[Ksummit-2008-discuss] Request for discussion on when to merge drivers

James Bottomley James.Bottomley at HansenPartnership.com
Wed Jun 18 08:27:46 PDT 2008


There have been a large number of emails on lkml (too many for me to
dredge up and quote) plus a fair few private ones on the subject of when
to merge drivers.  The opinions seem to vary from "immediately they show
up on the mailing list" to " after we're sure they're demonstrated to be
working and maintainable".  The fact that the arguments have been going
round and round on the various mailing lists without generating any
consensus would seem to indicate the topic would benefit from some face
to face discussion time.

I think the Kernel Summit would be a good place to have a discussion of
what the criteria are for merging a driver (even if, in the end, it's at
the discretion of the subsystem maintainers).

I think everyone agrees that we can't put just anything that appears on
the mailing list in the tree, since they all have to be at least code
inspected and be checked for the usual errors, omissions and root holes.
However, disagreements seem to set in after this.

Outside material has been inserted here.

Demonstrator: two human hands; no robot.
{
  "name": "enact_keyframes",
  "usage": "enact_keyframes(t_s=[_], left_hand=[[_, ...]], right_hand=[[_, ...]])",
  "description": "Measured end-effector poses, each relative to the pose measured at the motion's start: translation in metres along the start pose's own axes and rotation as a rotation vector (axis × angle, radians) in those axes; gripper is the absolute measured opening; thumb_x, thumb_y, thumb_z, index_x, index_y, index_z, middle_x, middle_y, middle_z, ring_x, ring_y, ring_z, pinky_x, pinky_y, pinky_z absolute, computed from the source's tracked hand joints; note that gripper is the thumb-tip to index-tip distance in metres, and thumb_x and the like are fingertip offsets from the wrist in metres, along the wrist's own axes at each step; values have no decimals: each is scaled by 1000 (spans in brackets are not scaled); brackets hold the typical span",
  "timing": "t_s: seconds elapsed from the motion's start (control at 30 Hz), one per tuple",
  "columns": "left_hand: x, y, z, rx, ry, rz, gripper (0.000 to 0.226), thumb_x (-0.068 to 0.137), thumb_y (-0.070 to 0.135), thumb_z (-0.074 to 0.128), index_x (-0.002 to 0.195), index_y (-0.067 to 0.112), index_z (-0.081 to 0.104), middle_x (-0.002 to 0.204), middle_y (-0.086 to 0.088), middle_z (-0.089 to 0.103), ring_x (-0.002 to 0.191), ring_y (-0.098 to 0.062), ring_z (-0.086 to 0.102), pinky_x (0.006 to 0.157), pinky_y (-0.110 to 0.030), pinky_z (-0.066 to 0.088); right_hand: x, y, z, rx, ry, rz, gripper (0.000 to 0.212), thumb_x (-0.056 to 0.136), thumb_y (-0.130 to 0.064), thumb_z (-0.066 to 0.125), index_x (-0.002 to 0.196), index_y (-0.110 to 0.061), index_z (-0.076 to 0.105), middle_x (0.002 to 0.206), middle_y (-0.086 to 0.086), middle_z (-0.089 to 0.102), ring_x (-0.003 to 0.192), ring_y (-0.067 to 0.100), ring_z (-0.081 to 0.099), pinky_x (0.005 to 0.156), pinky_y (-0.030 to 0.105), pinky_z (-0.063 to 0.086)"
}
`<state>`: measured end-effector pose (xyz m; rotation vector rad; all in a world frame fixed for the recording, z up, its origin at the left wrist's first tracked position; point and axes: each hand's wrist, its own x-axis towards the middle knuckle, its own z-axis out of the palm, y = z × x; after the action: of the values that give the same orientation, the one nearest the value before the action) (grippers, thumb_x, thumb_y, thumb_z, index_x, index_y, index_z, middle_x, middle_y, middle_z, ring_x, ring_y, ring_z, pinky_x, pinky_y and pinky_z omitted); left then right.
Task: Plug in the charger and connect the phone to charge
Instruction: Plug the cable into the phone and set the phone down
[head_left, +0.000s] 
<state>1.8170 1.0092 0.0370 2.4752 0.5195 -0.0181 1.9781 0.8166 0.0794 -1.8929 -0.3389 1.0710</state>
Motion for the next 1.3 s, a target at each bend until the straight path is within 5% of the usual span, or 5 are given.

For the record, my own view is that when a new driver does appear we
have a limited time to get the author to make any necessary changes, so
I try to get it reviewed and most of the major issues elucidated as soon
as possible.  However, since the only leverage I have is inclusion, I
tend to hold it out of tree until the problems are sorted out.
Experience has shown that for most SCSI drivers, the authors tend to be
the people producing the hardware and without documentation, no-one else
can fix up anything other than obvious coding errors, so we can't put it
in the tree and hope someone else will fix it if they have a problem.

One possible way of doing this is certainly to put the drivers in the
staging tree:

http://marc.info/?l=linux-kernel&m=121312896923196

The only slight wrinkle (at least for me) is that often the process of
cleaning up a driver is fairly intensive for a maintainer and turn
around is a lot faster if you're doing it in a tree you control.  (All
the scsi drivers we've done like this have lived in temporary branches
while they were being worked on).  So perhaps in addition we should be
encouraging maintainers to run staging branches under similar rules in
the staging tree, but allowing inclusion into linux-next?